- **TASK ITEM**
Please give back word for word the lines below, from the first one through the one with "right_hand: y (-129".

- **DATA EXTRACT**
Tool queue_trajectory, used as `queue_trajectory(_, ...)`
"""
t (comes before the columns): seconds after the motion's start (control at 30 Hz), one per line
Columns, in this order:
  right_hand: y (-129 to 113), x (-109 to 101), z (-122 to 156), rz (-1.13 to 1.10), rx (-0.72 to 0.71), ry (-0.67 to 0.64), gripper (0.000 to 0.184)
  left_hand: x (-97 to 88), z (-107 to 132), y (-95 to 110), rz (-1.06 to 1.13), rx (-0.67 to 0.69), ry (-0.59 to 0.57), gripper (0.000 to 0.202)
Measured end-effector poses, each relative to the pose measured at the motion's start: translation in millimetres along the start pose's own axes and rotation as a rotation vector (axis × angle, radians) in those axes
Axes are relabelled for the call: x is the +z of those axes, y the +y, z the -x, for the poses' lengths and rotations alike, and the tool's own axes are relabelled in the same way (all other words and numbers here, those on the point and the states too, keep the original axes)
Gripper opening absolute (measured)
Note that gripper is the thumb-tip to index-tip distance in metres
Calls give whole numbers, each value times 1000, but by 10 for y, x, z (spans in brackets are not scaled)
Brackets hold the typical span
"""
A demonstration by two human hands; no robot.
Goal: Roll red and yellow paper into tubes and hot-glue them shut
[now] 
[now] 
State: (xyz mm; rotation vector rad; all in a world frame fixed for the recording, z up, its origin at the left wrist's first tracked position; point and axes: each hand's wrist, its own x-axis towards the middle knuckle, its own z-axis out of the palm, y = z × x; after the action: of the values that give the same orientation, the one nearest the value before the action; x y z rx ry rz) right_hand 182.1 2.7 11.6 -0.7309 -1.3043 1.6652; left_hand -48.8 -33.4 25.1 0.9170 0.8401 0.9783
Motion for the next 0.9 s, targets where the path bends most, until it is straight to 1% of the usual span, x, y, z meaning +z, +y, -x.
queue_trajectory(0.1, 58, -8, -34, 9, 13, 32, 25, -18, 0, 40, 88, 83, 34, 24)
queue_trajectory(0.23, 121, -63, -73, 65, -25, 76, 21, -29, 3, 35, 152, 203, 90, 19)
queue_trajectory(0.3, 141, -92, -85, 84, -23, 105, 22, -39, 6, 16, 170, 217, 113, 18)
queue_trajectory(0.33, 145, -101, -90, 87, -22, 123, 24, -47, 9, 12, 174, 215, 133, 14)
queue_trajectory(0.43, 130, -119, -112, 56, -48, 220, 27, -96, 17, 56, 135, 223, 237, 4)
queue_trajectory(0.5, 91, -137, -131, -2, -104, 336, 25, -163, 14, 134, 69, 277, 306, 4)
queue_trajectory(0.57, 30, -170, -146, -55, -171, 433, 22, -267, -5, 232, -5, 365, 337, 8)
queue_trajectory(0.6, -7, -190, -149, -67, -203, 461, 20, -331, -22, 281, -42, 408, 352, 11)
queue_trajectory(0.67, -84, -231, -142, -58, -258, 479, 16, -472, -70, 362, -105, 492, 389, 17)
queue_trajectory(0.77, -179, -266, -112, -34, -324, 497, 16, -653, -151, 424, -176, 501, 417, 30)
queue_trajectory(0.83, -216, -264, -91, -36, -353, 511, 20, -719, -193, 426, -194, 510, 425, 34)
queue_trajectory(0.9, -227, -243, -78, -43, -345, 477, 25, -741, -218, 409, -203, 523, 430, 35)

- **SOLUTION TO THIS TASK**
Tool queue_trajectory, used as `queue_trajectory(_, ...)`
"""
t (comes before the columns): seconds after the motion's start (control at 30 Hz), one per line
Columns, in this order:
  right_hand: y (-129 to 113), x (-109 to 101), z (-122 to 156), rz (-1.13 to 1.10), rx (-0.72 to 0.71), ry (-0.67 to 0.64), gripper (0.000 to 0.184)

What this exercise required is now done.